Yes you do want those features. It would be possible to buy low powered board/CPU and add an LSI PCI-E card for expansion but I'm more than willing to bet that it won't as good of a value as that Supermicro mobo. Think about it: That $275 Supermicro mobo comes with a built-in SAS controller that would easily cost $150 by itself. Then factor in the $60 value of the two very solid Intel NICs. Then you have Supermicro quality, IPMI, KVM over IP, Internal USB headers, SFF-8087 to SATA multilane cables, and the rest for the remaining $65.

- I would like the server to be headless, so I am guessing that's the purpose of the IPMI
That and the KVM-over IP feature as well

Can't help you with the ZFS RAID questions.
 
I'm sorry could you provide a context for that first part? Bitstreaming refers to multiple tech depending on the usage and context.

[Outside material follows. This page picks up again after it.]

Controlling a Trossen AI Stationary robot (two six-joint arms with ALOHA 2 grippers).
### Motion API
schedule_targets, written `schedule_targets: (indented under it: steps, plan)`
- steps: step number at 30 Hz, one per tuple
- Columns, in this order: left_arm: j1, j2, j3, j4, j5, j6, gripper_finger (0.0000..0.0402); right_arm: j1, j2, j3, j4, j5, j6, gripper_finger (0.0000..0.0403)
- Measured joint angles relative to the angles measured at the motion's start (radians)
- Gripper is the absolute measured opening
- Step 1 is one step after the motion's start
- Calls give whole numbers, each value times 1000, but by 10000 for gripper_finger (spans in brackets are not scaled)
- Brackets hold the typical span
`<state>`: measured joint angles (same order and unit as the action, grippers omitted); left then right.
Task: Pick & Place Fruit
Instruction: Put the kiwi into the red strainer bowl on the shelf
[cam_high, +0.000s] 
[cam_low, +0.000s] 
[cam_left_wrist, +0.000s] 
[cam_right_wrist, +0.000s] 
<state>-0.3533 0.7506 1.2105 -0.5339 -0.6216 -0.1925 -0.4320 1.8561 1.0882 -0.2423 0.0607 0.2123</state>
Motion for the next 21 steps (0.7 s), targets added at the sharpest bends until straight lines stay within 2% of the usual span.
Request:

But assuming that you mean ripping HD content to the hard drive, you need both good read and write speeds.

Yes, I meant streaming of my HD movies. I have talked so much about TrueHD/DTSMA bitstreaming and ATI (excuse me) , AMD cards that anything that's related to streaming, automatically say bitstreaming.

Thank you for your replies. The point about the motherboard and the trunking is well received. Hopefully, I can get some answers to my zfs questions now :D
 
Raw blu-ray is ~6MB/s, so a single modern drive that averages >100MB/s sequential should be fine feeding two streaming 1080p streams, even over a 100Mbit network (not to mention gigabit).
 
You should have zero issues streaming multiple HD feeds. Even 100Mbit can support multiple streams. If you're transcoding on the fly, it could take a decent toll on your CPU, but as long as you have something semi-powerful it shouldn't be any issue.
 
I agree that motherboard is worth it. Right now I am looking to add more controllers for my build, and prices are $250 on Amazon for the LSI 2008 cards (6Gbps). The cheapest I can get on Amazon at least is $150 and I will have to mod the card since it is UIO.

For raidz, I have to defer to the experts for optimal use, but what I can point out is if you stripe 2 RAIDzs together, if either loses 2 disks you will lose all of the data. If that is a tolerable risk, then you are probably in good shape. I'll be watching the other feedback to help me decide for my build too.